I'm with you, I have a number I don't want to delete either but could probably delete a lot if I really looked. One suggestion is using the U2U for chat, basically, and emailing weightier messages that we don't want to lose. Worst case scenario, couldn't some of them be cut and pasted to a file or something? 

Probably part of the consideration is that if it is set to 500, next year we'll want 1000 and on and on. Wouldn't that eventually impact bandwith?


----------



## crhoades (Aug 29, 2006)

> _Originally posted by Pilgrim_
> Probably part of the consideration is that if it is set to 500, next year we'll want 1000 and on and on.
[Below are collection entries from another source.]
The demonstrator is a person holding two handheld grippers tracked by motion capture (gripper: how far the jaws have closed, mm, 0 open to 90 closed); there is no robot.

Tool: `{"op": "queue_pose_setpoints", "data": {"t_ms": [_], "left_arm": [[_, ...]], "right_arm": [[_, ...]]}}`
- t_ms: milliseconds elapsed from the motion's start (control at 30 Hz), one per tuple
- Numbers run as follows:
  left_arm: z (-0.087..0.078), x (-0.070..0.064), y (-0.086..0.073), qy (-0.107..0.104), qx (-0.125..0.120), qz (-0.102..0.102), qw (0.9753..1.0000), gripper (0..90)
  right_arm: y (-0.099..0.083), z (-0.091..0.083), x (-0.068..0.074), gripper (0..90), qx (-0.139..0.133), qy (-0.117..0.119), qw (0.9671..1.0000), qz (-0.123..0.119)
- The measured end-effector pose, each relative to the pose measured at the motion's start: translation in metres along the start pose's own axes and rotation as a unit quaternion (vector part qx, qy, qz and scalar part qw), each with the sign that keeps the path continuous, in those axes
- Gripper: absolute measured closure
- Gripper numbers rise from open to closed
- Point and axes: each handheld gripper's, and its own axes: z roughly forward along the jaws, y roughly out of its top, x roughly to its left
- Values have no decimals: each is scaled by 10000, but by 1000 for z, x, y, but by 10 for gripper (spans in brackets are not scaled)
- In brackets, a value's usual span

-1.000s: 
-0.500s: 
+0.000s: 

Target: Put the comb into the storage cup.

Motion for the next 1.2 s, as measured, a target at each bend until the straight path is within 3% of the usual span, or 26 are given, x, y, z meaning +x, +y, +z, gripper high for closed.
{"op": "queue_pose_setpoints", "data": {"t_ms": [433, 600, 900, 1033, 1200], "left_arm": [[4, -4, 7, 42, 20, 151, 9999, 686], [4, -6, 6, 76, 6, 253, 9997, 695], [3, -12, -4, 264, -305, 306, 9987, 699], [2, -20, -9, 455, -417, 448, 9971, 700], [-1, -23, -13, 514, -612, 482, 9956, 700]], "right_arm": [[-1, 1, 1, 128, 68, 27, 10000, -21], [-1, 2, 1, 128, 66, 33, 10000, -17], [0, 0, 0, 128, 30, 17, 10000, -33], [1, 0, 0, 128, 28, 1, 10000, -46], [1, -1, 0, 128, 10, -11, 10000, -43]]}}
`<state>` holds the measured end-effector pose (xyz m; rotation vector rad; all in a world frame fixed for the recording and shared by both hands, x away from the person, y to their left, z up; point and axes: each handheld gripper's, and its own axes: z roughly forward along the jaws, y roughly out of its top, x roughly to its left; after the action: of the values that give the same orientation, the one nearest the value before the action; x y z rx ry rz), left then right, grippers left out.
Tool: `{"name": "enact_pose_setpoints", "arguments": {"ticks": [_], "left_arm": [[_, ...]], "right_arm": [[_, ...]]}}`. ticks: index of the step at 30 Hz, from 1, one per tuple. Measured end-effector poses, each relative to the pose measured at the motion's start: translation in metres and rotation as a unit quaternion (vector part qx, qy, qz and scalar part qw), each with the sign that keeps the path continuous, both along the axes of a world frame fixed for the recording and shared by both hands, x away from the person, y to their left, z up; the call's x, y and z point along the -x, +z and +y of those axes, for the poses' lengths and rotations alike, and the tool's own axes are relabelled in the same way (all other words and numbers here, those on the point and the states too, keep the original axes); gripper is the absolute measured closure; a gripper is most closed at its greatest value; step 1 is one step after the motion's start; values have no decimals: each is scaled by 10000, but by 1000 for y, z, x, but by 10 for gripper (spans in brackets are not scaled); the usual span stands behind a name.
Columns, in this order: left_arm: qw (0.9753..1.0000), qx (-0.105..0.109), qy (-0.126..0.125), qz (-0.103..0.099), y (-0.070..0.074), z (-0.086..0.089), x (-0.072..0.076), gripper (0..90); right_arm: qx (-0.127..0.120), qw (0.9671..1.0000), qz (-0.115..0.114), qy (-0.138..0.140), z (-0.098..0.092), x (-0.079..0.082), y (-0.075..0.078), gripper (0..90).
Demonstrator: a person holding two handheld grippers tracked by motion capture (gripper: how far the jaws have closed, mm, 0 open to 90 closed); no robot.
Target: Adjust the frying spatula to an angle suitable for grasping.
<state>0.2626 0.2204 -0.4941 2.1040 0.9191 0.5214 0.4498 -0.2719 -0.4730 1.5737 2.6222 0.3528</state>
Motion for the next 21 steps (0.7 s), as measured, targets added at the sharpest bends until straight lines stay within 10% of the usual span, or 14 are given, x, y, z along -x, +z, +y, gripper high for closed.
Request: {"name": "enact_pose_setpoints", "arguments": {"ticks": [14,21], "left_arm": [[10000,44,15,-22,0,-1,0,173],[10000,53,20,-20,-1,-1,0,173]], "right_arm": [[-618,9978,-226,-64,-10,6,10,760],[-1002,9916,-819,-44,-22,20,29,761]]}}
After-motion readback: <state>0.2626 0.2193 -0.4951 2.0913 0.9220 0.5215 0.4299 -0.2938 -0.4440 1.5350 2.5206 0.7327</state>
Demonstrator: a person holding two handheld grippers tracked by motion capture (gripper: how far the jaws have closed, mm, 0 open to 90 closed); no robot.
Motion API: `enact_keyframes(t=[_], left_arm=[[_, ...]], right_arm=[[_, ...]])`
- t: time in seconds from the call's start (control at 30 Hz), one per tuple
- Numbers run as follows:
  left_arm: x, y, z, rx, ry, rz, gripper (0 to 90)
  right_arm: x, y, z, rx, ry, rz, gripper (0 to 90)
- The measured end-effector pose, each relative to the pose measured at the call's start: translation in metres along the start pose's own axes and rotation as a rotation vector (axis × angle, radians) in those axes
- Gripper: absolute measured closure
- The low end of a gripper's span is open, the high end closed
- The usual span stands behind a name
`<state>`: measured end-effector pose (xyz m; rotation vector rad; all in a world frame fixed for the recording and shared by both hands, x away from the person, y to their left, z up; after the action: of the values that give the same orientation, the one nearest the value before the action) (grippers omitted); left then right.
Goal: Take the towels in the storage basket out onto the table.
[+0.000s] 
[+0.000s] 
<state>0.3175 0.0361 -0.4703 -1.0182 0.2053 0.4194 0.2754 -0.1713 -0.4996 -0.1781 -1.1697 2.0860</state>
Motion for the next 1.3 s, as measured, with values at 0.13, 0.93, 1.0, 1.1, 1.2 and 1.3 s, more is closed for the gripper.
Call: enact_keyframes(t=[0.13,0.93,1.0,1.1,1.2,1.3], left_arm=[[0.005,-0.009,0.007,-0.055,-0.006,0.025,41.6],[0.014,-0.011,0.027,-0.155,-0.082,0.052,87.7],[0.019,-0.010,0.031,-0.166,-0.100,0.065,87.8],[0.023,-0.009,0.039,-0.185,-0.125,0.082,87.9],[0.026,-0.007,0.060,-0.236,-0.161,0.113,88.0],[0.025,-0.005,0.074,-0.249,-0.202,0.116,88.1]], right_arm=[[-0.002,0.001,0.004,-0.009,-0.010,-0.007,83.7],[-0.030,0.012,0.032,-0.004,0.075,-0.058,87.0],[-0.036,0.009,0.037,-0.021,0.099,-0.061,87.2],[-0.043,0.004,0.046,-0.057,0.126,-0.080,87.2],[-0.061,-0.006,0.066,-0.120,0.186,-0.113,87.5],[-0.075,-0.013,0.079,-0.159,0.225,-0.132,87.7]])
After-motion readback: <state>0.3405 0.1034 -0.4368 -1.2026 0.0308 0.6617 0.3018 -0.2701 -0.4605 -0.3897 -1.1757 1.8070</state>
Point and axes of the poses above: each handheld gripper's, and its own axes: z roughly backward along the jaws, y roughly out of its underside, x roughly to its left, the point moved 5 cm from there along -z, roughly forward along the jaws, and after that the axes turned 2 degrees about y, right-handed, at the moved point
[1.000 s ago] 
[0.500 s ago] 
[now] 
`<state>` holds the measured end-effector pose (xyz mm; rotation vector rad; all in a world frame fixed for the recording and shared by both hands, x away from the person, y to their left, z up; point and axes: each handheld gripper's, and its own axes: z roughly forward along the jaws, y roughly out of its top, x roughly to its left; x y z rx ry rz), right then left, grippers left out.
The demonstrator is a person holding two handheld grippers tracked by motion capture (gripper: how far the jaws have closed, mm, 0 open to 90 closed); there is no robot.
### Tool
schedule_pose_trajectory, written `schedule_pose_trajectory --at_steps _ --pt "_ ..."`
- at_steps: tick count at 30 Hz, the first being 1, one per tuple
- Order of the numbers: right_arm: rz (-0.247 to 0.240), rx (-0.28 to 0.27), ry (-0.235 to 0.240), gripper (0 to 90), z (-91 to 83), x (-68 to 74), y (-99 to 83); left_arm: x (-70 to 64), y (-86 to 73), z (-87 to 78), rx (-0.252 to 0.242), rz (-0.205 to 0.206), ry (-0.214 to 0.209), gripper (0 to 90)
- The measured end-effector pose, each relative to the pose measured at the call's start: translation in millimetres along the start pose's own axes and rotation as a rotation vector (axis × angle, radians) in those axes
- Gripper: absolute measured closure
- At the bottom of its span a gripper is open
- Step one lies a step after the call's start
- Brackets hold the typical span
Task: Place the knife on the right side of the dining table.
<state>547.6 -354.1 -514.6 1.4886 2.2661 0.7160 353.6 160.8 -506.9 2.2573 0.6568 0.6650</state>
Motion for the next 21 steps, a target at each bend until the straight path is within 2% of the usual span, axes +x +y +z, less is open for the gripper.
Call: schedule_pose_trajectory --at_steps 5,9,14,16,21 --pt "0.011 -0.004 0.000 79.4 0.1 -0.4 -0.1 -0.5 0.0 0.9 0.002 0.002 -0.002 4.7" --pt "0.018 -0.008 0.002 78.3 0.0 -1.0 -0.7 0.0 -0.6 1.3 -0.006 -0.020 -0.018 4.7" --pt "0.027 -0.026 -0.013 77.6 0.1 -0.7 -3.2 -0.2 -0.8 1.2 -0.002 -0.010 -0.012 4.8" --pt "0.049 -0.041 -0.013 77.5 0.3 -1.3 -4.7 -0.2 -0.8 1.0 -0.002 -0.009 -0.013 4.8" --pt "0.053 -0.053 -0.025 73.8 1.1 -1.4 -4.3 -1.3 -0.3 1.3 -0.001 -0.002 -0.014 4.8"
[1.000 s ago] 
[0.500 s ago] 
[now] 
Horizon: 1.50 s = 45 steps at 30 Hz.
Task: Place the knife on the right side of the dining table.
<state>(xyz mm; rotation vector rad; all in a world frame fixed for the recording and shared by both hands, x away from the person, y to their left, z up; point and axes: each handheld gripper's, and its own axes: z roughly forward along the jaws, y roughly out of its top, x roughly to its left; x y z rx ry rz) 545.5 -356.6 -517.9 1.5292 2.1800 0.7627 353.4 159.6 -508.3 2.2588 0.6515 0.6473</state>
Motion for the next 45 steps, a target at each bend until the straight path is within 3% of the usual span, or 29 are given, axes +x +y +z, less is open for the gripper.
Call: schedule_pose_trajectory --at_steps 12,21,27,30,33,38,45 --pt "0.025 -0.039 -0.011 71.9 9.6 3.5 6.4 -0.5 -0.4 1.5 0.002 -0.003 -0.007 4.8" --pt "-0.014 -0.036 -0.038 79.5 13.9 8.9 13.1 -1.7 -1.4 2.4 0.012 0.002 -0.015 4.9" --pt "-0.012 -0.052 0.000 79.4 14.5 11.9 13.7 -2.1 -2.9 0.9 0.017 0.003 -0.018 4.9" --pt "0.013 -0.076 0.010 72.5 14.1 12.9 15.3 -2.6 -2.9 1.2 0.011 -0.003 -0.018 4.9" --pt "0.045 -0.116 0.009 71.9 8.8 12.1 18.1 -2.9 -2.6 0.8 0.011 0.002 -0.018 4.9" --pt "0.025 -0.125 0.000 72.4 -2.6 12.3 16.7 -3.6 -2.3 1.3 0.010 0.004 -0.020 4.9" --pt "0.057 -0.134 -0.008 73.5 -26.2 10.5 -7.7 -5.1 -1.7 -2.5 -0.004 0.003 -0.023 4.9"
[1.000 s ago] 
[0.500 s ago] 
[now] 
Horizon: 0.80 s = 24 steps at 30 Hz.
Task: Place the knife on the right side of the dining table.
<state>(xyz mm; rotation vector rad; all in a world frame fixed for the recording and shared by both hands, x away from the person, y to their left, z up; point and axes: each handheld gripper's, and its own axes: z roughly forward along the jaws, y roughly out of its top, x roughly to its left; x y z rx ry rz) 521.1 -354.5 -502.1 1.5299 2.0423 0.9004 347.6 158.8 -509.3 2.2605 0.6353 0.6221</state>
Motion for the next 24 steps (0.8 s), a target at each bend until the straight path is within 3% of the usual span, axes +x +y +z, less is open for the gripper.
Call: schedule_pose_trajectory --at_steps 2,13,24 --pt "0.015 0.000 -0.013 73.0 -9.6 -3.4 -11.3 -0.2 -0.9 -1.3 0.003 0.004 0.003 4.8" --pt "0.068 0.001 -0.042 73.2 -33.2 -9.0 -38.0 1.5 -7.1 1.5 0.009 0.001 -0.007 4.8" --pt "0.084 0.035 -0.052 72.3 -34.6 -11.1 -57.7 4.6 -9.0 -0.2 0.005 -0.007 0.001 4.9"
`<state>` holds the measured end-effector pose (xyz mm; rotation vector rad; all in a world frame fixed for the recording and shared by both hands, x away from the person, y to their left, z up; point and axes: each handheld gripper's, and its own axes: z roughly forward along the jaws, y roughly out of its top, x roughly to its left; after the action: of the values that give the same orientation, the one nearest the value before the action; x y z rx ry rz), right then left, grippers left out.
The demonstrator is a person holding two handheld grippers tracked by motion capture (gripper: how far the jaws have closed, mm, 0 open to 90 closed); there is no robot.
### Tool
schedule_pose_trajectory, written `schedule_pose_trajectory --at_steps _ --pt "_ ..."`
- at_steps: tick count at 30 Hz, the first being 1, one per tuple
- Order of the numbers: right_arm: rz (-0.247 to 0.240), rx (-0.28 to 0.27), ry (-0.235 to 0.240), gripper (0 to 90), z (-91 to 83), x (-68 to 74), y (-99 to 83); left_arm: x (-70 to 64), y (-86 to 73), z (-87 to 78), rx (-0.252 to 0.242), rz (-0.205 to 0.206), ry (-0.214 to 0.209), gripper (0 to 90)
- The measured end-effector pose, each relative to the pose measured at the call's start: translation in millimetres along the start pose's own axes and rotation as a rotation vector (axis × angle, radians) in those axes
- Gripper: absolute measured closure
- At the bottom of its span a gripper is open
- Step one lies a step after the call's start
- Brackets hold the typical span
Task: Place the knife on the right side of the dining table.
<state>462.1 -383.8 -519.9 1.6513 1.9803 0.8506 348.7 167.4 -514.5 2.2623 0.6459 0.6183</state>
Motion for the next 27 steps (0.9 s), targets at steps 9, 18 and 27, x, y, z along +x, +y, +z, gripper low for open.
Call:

Wouldn't that eventually impact bandwith?



And your point is...? So I guess what you're saying is I should've asked for a 1000 up front huh? As far as bandwidth and storage is concerned, the pics we post as well as the dancing bananas - not even mentioning the non-judicious quoting large blocks of text far outstrips the bandwidth that most u2u's would take up. Most u2u's are rather short in nature anyway.


----------



## NaphtaliPress (Aug 29, 2006)

Can a feature be added to forward more than one message at a time to an email account or to have U2Us copied to an email account. That would make it mostly unnecessary to keep U2Us if that feature were added would it not.


----------



## Puritanhead (Aug 29, 2006)

> _Originally posted by crhoades_
> I've been hovering at the 250 limit for a long time now. There are a lot that I do not want to delete and there is no way to archive. Can't we just set the limit to 500? Wouldn't take up bandwidth from what I could tell.


 Sheesh... Chris just clean up your U2U box for crying out loud. Why in the world would someone need to save 250+ U2Us?


----------



## crhoades (Aug 29, 2006)

> _Originally posted by Puritanhead_
> 
> 
> > _Originally posted by crhoades_
> ...



230 of them are from you!


----------



## Pilgrim (Aug 29, 2006)

> _Originally posted by crhoades_
> 
> 
> > _Originally posted by Puritanhead_
> ...




 And probably 200 of mine! 

[Edited on 8-29-2006 by Pilgrim]


----------



## Puritanhead (Aug 29, 2006)

Well, I'm not complaining about the imposed limitations.


----------



## Puritanhead (Aug 29, 2006)

One feature that would be nice to get the software people to add for the board is one familiar to web-based e-mail, where the user could toggle a box at the type and highlight all U2Us in his box for deletion. Afterwards, if one wanted to leave something, you simply go back and untoggle the individual boxes.


----------



## Scott Bushey (Aug 29, 2006)

Can you say 'clutter' or 'pack rat'?


----------



## Ivan (Aug 29, 2006)

You can't use your email addresses?


----------



## Puritanhead (Aug 29, 2006)

Pffffftt... I barely have over 100 in my box. You guys are just too lazy at maintenace and then get bogged down. The limitations force you to do some needed pruning.


----------



## Pilgrim (Aug 29, 2006)

> _Originally posted by Puritanhead_
> Pffffftt... I barely have over 100 in my box. You guys are just too lazy at maintenace and then get bogged down. The limitations force you to do some needed pruning.



Ryan, I am shocked and saddened that you have so callously trashed our profound and erudite correspondence.


----------



## Puritanhead (Aug 29, 2006)

> _Originally posted by Pilgrim_
> 
> 
> > _Originally posted by Puritanhead_
> ...


 Nothing personal Chris, but few things you have ever U2Ued me are that profound and erudite.


----------



## Pilgrim (Aug 29, 2006)

> _Originally posted by Puritanhead_
> 
> 
> > _Originally posted by Pilgrim_
> ...



I hope you know that was a joke.  Well, when it comes to pruning time, I know where to start. :bigsmile:


----------



## crhoades (Aug 29, 2006)

> _Originally posted by Pilgrim_
> 
> 
> > _Originally posted by Puritanhead_
> ...



And wouldn't you know that after _all_ this, Ryan u2u's me! I want to respond, but now I'll be forced to prune...


----------



## Puritanhead (Aug 29, 2006)

I knew you were joking.


----------



## crhoades (Oct 2, 2006)

> _Originally posted by Pilgrim_
> 
> 
> > _Originally posted by crhoades_
> ...



Just noticed the u2u limit was upped to 300! Do I hear 500?


----------



## Semper Fidelis (Oct 2, 2006)

Had this discussion with Chris Coldwell. My recommendation is that you utilize the "Forward to my e-mail" feature if you want to archive messages - it would be easier to store, categorize and archive for the long run anyhow. I'm not averse to bumping it up but this is probably a better way.


----------